Skip to content

Conversation

@spinler
Copy link
Contributor

@spinler spinler commented Mar 13, 2025

During some bad path testing the sibling daemon on each BMC would make it past the existing check done to make sure it was running and then die. This would cause the wait for the sibling interface to be on D-Bus to time out. At that point each BMC became active since it thought the sibling daemon was fine and just the sibling BMC had the problem.

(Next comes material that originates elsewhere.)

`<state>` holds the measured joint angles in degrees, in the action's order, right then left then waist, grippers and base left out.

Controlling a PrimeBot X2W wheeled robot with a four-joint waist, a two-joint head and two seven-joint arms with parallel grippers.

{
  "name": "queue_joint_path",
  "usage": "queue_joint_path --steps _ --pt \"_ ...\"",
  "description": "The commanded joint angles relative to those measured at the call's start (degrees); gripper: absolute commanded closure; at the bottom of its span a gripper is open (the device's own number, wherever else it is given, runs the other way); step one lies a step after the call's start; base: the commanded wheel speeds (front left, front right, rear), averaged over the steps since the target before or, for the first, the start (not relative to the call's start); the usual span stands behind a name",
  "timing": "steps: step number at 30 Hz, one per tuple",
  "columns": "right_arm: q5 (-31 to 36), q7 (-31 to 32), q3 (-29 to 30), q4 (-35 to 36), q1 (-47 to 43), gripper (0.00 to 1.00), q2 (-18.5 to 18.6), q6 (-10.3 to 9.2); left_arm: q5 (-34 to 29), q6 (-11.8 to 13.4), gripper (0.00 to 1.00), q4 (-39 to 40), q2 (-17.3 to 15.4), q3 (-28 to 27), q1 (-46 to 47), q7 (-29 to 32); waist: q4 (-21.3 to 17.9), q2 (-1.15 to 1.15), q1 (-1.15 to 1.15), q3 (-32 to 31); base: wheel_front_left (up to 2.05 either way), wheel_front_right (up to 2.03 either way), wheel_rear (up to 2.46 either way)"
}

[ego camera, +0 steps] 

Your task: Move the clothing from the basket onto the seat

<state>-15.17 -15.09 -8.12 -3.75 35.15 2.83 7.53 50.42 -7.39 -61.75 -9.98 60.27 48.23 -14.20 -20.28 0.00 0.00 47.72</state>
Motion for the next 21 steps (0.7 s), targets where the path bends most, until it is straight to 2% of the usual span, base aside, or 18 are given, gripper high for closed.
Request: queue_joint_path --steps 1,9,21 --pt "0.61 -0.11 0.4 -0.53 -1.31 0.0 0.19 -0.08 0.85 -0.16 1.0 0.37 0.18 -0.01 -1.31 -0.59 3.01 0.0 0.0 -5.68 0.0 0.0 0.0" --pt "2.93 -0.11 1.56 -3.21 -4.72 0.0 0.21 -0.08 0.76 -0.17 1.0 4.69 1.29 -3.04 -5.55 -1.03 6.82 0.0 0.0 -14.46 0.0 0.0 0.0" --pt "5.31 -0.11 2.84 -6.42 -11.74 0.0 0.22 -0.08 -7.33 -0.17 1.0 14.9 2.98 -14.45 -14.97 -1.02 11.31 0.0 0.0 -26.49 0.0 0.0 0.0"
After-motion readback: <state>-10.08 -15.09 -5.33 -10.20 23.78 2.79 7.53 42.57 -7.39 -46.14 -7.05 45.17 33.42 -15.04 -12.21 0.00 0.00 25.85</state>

Fix this by checking again if the sibling daemon is running when the sibling interface still isn't on D-Bus after waiting for it. If it isn't, become passive.

Tested:

This is seen on each BMC:

Waiting for sibling interface and/or heartbeat: Present = False, Heartbeat = False
Done waiting for sibling. Interface present = False, heartbeat = False
Sibling service state is failed
Role = xyz.openbmc_project.State.BMC.Redundancy.Role.Passive due to: Sibling BMC service is not running

During some bad path testing the sibling daemon on each BMC would make
it past the existing check done to make sure it was running and then
die. This would cause the wait for the sibling interface to be on D-Bus
to time out.  At that point each BMC became active since it thought the
sibling daemon was fine and just the sibling BMC had the problem.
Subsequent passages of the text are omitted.